Theory Conclusion

(*<*)
―‹ ********************************************************************
 * Project         : HOL-CSPM - Architectural operators for HOL-CSP
 *
 * Author          : Benoît Ballenghien, Safouan Taha, Burkhart Wolff.
 *
 * This file       : Conclusion
 *
 * Copyright (c) 2025 Université Paris-Saclay, France
 *
 * All rights reserved.
 *
 * Redistribution and use in source and binary forms, with or without
 * modification, are permitted provided that the following conditions are
 * met:
 *
 *     * Redistributions of source code must retain the above copyright
 *       notice, this list of conditions and the following disclaimer.
 *
 *     * Redistributions in binary form must reproduce the above
 *       copyright notice, this list of conditions and the following
 *       disclaimer in the documentation and/or other materials provided
 *       with the distribution.
 *
 *     * Neither the name of the copyright holders nor the names of its
 *       contributors may be used to endorse or promote products derived
 *       from this software without specific prior written permission.
 *
 * THIS SOFTWARE IS PROVIDED BY THE COPYRIGHT HOLDERS AND CONTRIBUTORS
 * "AS IS" AND ANY EXPRESS OR IMPLIED WARRANTIES, INCLUDING, BUT NOT
 * LIMITED TO, THE IMPLIED WARRANTIES OF MERCHANTABILITY AND FITNESS FOR
 * A PARTICULAR PURPOSE ARE DISCLAIMED. IN NO EVENT SHALL THE COPYRIGHT
 * OWNER OR CONTRIBUTORS BE LIABLE FOR ANY DIRECT, INDIRECT, INCIDENTAL,
 * SPECIAL, EXEMPLARY, OR CONSEQUENTIAL DAMAGES (INCLUDING, BUT NOT
 * LIMITED TO, PROCUREMENT OF SUBSTITUTE GOODS OR SERVICES; LOSS OF USE,
 * DATA, OR PROFITS; OR BUSINESS INTERRUPTION) HOWEVER CAUSED AND ON ANY
 * THEORY OF LIABILITY, WHETHER IN CONTRACT, STRICT LIABILITY, OR TORT
 * (INCLUDING NEGLIGENCE OR OTHERWISE) ARISING IN ANY WAY OUT OF THE USE
 * OF THIS SOFTWARE, EVEN IF ADVISED OF THE POSSIBILITY OF SUCH DAMAGE.
 ******************************************************************************›
(*>*)


chapter‹ Conclusion ›

(*<*)
theory Conclusion                                               
  imports CSPM "HOL-Library.LaTeXsugar"
begin 
  (*>*)



text ‹In this session, we defined three architectural operators: \<^const>‹GlobalDet›,
      \<^const>‹MultiSync›, and \<^const>‹MultiSeq› as respective generalizations 
      of \<^term>‹P □ Q›, \<^term>‹P ⟦S⟧ Q›, and \<^term>‹P ❙; Q›.
      The generalization of \<^term>‹P ⊓ Q›, \<^term>‹GlobalNdet›, is already in
      \<^session>‹HOL-CSP› since it is required for some algebraic laws.›



text ‹We did this in a fully-abstract way, that is:
      ▪ \<^const>‹Det› is commutative, idempotent and admits \<^const>‹STOP› as a neutral element so
        we defined \<^const>‹GlobalDet› on a \<^typ>‹'a set› \<^term>‹A› by making it equal
        to \<^const>‹STOP› when \<^term>‹A = {}›. Continuity only holds for finite cases,
        while the operator is always defined.

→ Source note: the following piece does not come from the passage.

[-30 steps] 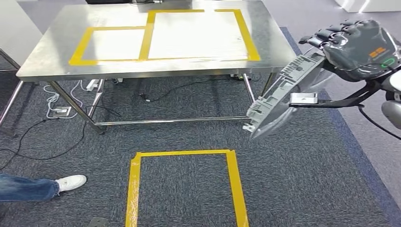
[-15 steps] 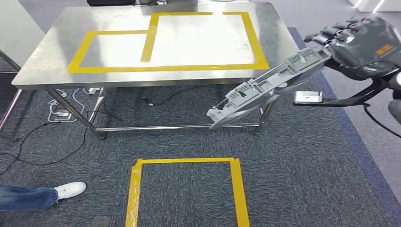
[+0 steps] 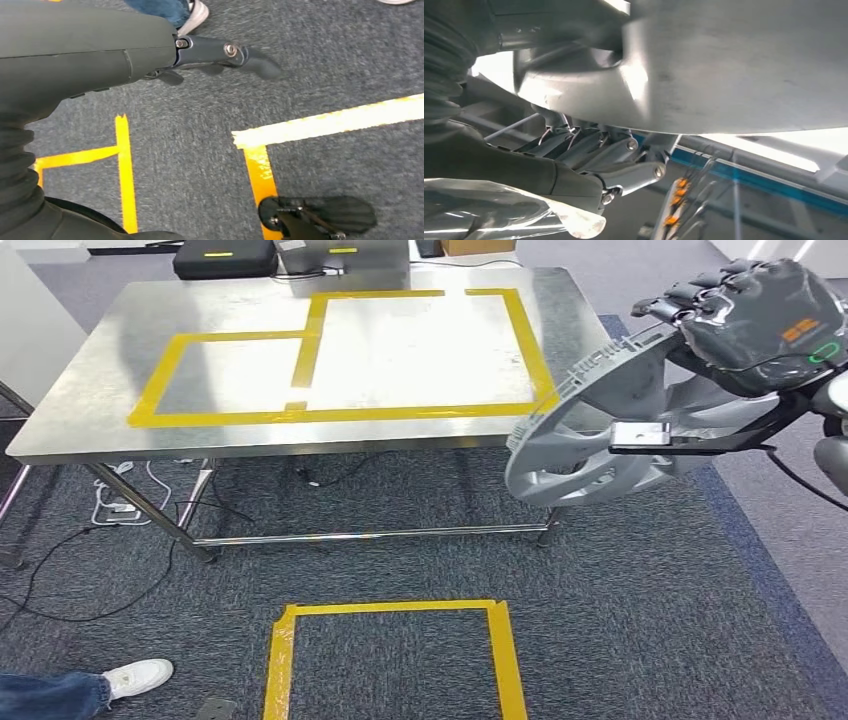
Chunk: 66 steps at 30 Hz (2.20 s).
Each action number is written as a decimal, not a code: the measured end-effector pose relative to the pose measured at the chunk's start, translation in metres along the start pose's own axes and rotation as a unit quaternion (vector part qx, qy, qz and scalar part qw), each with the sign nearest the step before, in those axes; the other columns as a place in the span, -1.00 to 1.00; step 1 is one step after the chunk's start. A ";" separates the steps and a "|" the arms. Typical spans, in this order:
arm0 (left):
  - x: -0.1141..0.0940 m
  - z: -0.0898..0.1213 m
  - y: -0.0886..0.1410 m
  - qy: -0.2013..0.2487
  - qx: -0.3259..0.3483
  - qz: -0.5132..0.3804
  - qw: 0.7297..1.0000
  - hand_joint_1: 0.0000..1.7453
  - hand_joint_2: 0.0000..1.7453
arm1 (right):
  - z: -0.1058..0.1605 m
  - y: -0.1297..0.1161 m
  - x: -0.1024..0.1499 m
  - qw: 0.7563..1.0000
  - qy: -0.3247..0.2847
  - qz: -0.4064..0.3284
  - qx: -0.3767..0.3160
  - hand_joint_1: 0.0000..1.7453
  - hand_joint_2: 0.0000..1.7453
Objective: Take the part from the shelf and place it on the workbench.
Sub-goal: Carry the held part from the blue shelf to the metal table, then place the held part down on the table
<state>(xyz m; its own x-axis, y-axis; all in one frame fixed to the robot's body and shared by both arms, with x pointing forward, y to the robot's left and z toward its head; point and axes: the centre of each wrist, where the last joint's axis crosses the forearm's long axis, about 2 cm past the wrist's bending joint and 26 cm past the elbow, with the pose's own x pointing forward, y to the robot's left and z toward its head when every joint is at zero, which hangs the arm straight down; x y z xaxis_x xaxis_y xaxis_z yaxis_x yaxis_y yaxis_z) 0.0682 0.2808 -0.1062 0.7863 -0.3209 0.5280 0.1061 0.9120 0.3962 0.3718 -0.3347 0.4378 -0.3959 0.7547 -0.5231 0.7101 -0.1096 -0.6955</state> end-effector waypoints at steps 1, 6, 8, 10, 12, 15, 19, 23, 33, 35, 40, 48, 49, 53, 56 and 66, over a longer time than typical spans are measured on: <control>0.000 0.000 0.000 0.000 0.000 0.000 1.000 -1.00 1.00 | 0.000 0.000 0.000 1.000 0.000 0.000 0.000 1.00 1.00; 0.005 -0.002 0.000 -0.005 0.001 0.000 1.000 -1.00 1.00 | -0.007 -0.009 -0.004 1.000 0.003 0.007 -0.011 1.00 1.00; 0.008 -0.003 -0.001 -0.009 -0.001 -0.001 1.000 -1.00 1.00 | -0.014 -0.014 -0.006 1.000 0.003 0.011 -0.017 1.00 1.00; 0.008 -0.002 -0.003 -0.009 -0.005 -0.002 1.000 -1.00 1.00 | -0.017 -0.014 -0.004 1.000 0.001 0.009 -0.014 1.00 1.00; 0.009 -0.002 -0.004 -0.009 -0.007 -0.003 1.000 -1.00 1.00 | -0.023 -0.016 -0.003 1.000 0.000 0.010 -0.014 1.00 1.00; 0.011 -0.003 -0.005 -0.009 -0.008 -0.003 1.000 -1.00 1.00 | -0.032 -0.019 -0.002 1.000 -0.002 0.012 -0.014 1.00 1.00; 0.015 -0.005 -0.004 -0.012 -0.008 -0.004 1.000 -1.00 1.00 | -0.046 -0.023 0.005 1.000 -0.011 0.009 -0.021 1.00 1.00; 0.016 -0.005 -0.005 -0.012 -0.009 -0.007 1.000 -1.00 1.00 | -0.057 -0.021 0.016 1.000 -0.021 0.002 -0.020 1.00 1.00; 0.015 -0.003 -0.008 -0.010 -0.020 -0.011 1.000 -1.00 1.00 | -0.078 -0.010 0.046 0.999 -0.047 -0.019 -0.002 1.00 1.00; 0.017 -0.003 -0.009 -0.011 -0.021 -0.011 1.000 -1.00 1.00 | -0.082 -0.009 0.049 0.999 -0.050 -0.020 -0.001 1.00 1.00; 0.020 -0.003 -0.013 -0.011 -0.027 -0.012 0.999 -1.00 1.00 | -0.088 0.000 0.063 0.998 -0.062 -0.031 0.014 1.00 1.00; 0.024 -0.002 -0.017 -0.015 -0.034 -0.015 0.999 -1.00 1.00 | -0.099 0.012 0.085 0.995 -0.079 -0.047 0.035 1.00 1.00; 0.025 -0.003 -0.017 -0.016 -0.034 -0.015 0.999 -1.00 1.00 | -0.101 0.012 0.087 0.995 -0.080 -0.048 0.035 1.00 1.00; 0.028 -0.003 -0.018 -0.017 -0.035 -0.016 0.999 -1.00 1.00 | -0.107 0.016 0.100 0.993 -0.090 -0.057 0.044 1.00 1.00; 0.028 -0.003 -0.019 -0.016 -0.036 -0.016 0.999 -1.00 1.00 | -0.109 0.022 0.108 0.992 -0.095 -0.062 0.057 1.00 1.00; 0.033 -0.001 -0.026 -0.016 -0.047 -0.021 0.999 -1.00 1.00 | -0.117 0.039 0.131 0.989 -0.092 -0.080 0.084 1.00 1.00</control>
<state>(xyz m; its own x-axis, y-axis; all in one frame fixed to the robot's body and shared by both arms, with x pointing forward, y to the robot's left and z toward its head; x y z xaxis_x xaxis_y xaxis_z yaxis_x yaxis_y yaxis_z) 0.0921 0.2465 -0.1000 0.7600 -0.3654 0.5376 0.1953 0.9172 0.3472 0.4160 -0.1647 0.3995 -0.6054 0.6428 -0.4695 0.5291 -0.1156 -0.8406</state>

      ▪ \<^const>‹Ndet› is also commutative and idempotent so in \<^session>‹HOL-CSP›
        \<^const>‹GlobalNdet› has been defined
        on a \<^typ>‹'a set› \<^term>‹A› by making it equal to \<^const>‹STOP› when \<^term>‹A = {}›.
        Beware of the fact that \<^const>‹STOP› is not the
        neutral element for \<^const>‹Ndet› (this operator does not admit a neutral element) so 
        we ❙‹do not have› the equality
        @{term [display, eta_contract = false] ‹(⊓p ∈ {a}. P p) = P a ⊓ (⊓p ∈ {}. P p)›}
        while this holds for \<^const>‹Det› and \<^const>‹GlobalDet›).
        Again, continuity only holds for finite cases.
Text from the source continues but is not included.